*Bounty: 50*

*Bounty: 50*

I have data D from 10 different subjects in a 2×3×2 factorial design. More specifically, D is an unbiased estimator of the amount of multivariate variance explained by a given model of fMRI (neuroimaging) data. Factors are:

– 2 different models

– 3 different regions of interest (brain area)

– 2 tasks performed by the subjects,

from fastest to slowest. I am interested in whether there is an interaction between model and task, for each of the three regions separately. My statistic is defined by applying a suitable contrast:

region 1: -1 1 0 0 0 0 1 -1 0 0 0 0

region 2: 0 0 -1 1 0 0 0 0 1 -1 0 0

region 3: 0 0 0 0 -1 1 0 0 0 0 1 -1

However, I have reason to believe that the measure D is generally different (by a constant factor) between tasks and regions. Because of that, I average the values of D across subjects and models, per task and region, and divide the values of D by these averages (a form of standardization). I think this standardization is necessary to avoid observing an interaction between model and task simply because different tasks evoke differently strong effects generally. I’m aware that 10 subjects and therefore 20 values per average is not a lot, but it is all I have at the moment. After standardization, I apply the contrast to the standardized data.

I now would like confidence intervals for the estimated interaction strength. For that I use the bias-corrected and accelerated bootstrap CI as implemented in Matlab’s Statistics and Machine Learning Toolbox with 10,000 resamples of the 10 subjects. The result:

Circles indicate the original value of the statistic. Now the weird thing is that for the third contrast, the confidence interval lies far away from the original value, and it is tiny. In fact, its width is numerically 0.

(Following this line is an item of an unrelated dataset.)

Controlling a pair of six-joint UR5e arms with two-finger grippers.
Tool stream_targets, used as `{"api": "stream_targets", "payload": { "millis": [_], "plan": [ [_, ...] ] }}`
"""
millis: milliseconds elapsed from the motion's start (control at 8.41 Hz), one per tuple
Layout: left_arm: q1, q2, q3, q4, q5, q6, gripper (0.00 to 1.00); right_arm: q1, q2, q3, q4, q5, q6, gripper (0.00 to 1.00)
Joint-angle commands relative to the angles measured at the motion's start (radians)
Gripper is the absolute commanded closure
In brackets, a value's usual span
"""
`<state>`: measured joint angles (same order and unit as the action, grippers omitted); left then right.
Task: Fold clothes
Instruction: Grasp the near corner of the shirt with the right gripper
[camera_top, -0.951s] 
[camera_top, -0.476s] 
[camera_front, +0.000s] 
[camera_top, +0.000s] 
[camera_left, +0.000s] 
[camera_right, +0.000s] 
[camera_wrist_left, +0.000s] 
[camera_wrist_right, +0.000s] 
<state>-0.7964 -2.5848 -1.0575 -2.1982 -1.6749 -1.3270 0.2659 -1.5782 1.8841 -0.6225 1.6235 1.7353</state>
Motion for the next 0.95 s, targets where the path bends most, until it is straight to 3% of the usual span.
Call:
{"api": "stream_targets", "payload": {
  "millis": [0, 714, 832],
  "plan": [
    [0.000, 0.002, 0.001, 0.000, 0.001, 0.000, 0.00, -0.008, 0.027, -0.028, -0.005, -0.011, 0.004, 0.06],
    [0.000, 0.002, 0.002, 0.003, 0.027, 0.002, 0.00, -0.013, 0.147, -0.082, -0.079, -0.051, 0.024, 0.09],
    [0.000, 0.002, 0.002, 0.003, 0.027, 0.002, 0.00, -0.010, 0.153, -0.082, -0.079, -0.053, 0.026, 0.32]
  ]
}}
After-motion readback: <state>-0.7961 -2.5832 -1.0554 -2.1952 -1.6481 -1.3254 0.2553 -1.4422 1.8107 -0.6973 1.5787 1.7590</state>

To find out what’s happening, I went into Matlab’s `bootci`

function and found that the normalized bias estimate $z_0$ is numerically infinite.

How does that happen? Here are plots of the bootstrap replicates of the statistic:

Blue dots indicate the bootstrap replicates and the black horizontal lines the original values, with one plot for the three contrasts.

As you notice, for the first and second contrast the original value lies somewhere in the middle of the bootstrap distribution, but for the third it lies far outside.

So, part of the problem is obviously a numerical one: There are so few bootstrap replicates larger than the original value that $z_0$ is evaluated as `Inf`

. This might be fixed by more bootstrap replications, albeit a very large number.

More importantly however, the estimation bias appears to be actually very large for contrast 3. This might be a bias-estimation problem, e.g. due to the fact that the bootstrap distribution has a heavy right tail (probably due to only 20 values entering the standardization). However, the same is true for contrasts 1 and 2, but without the same consequence.

I then looked at the data, to see whether there is something particular about the values entering contrast 3:

The third contrast concerns the values in the lower row, though standardization involves all values. I can’t see anything particular about them, except that they tend to be smaller than in the other regions.

I also tried to find subjects which when excluded reduce the problem (by trial and error) but did not succeed.

Since the contrasts are defined within region, I also tried a modified standardization where I average across subjects, models, *and* regions (60 values), per model, and divide by that, but it didn’t remove the problem.

**My question:** How would you deal with this problem, or how would you go about its diagnosis? How would you explain that there’s a problem only for the third contrast, though the three contrasts have the same form and there aren’t any obvious irregularities in the underlying data? If you think that the problem has something to do with the standardization, do you have an idea how to stabilize it?